One can create models by replacing the large linear layers with ColumnParallel and RowParallel Linear layers. In case of transformers, we have a good structure where the Attention block usually have linear projections for QKV and this is followed by a fully connected layer. Let’s take a look at the example for the BERT model. We make the attention module of BERT model to use tensor parallel layers, thereby adding the ability to shard the model across devices.

class ParallelSelfAttention(transformers.models.bert.modeling_bert.BertSelfAttention):
    def __init__(self, config, position_embedding_type=None):
        super().__init__(config, position_embedding_type)

        self.query = ColumnParallelLinear(config.hidden_size,
                                          self.all_head_size,
                                          gather_output=False)
        self.key = ColumnParallelLinear(config.hidden_size,
                                        self.all_head_size,
                                        gather_output=False)
        self.value = ColumnParallelLinear(config.hidden_size,
                                          self.all_head_size,
                                          gather_output=False)
        # Since we shard the number of attention heads across tensor parallel
        # ranks, each rank would have a subset of heads, hence, we update
        # the num_attention_heads here.
        tp_size = parallel_state.get_tensor_parallel_size()
        self.num_attention_heads = self.num_attention_heads // tp_size
        self.all_head_size = self.all_head_size // tp_size

As seen we just had to swap out the linear layers with ColumnParallel Linear layers and the rest of the forward method of the attention layer can work as is. Note: In the above ColumnParallelLinear layer we are not gathering output from each rank, in other words, each ranks is working on its own shard. We can make gather_output=True and that would gather output and you would get a full dim output. However, gathering output from all ranks would introduce an all-gather operation which can be expensive depending on the size of the tensor. In the case of attention module, we know that the SelfAttention block is followed by MLP block. Hence, we replace the linear layer there with a RowParallelLinear as shown below:

class ParallelSelfOutput(transformers.models.bert.modeling_bert.BertSelfOutput):
    def __init__(self, config):
        super().__init__(config)
        self.dense = RowParallelLinear(config.hidden_size,
                                       config.hidden_size,
                                       input_is_parallel=True)
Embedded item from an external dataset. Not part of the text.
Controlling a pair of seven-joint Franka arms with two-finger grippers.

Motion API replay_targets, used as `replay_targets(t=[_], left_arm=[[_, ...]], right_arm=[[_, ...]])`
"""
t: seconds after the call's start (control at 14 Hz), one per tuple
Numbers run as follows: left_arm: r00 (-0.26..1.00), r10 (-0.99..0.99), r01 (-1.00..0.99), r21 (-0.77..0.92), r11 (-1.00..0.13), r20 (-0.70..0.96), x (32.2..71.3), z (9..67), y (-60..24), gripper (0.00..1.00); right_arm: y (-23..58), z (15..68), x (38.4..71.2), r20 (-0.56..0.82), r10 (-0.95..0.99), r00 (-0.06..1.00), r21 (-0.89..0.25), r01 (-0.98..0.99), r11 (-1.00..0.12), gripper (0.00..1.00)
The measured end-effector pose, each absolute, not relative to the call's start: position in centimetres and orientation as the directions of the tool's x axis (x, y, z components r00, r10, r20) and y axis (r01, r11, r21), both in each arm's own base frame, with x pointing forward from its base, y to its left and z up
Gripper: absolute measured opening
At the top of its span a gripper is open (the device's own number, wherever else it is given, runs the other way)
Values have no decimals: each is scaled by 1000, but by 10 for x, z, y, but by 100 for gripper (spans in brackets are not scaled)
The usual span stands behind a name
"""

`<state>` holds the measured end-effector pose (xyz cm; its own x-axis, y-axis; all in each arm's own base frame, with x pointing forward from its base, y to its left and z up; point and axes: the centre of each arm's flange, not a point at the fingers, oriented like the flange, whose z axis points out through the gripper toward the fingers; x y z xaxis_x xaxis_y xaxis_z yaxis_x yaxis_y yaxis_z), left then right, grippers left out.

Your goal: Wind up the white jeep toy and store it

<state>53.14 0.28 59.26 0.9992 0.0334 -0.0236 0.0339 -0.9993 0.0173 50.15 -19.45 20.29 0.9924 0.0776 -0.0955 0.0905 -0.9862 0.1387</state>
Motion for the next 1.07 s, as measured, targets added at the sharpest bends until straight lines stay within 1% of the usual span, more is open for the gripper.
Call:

As seen we just had to replace the dense layer here, and pass the input_is_parallel argument. This way, the RowParallelLinear should operator on partitions and get a collective result.

Making just the above two changes can help you partition good chunk of your model across multiple workers, thereby allowing models of larger size to be trained on a single instance. Note: Majority of the parameters of a transformer model are in these linear layers and hence partitioning these layers can help you scale.

Final Training script:#

Once the dataloader and model changes are done, we are ready to build the training script. Good news, you can use the same training loop as before for data-parallel training, and would need just the minor tweaks to get it all started.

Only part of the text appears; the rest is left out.